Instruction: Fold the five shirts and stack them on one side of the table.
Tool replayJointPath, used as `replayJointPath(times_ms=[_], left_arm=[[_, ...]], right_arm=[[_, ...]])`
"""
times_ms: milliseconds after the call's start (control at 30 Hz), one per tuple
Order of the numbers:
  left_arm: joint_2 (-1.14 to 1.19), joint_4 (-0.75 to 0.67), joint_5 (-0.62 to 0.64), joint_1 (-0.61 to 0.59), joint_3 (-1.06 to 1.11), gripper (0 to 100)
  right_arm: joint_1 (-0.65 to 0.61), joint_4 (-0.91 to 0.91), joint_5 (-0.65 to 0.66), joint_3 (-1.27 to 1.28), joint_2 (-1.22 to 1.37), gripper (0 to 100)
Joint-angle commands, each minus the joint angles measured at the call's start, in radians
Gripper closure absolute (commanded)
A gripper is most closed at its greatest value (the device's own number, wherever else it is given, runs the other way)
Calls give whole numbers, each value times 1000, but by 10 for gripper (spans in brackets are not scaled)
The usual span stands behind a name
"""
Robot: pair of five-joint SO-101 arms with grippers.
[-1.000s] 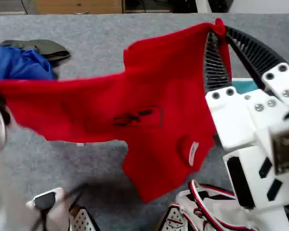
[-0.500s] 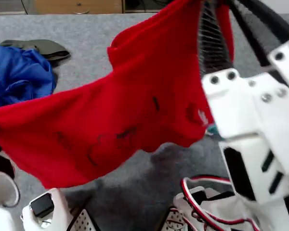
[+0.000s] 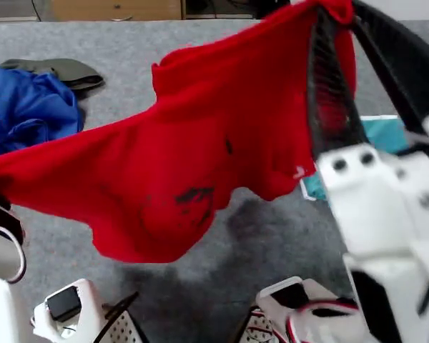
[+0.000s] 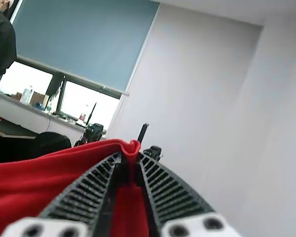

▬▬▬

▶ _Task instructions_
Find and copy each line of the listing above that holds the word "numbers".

▶ _Written response_
Order of the numbers:
Calls give whole numbers, each value times 1000, but by 10 for gripper (spans in brackets are not scaled)

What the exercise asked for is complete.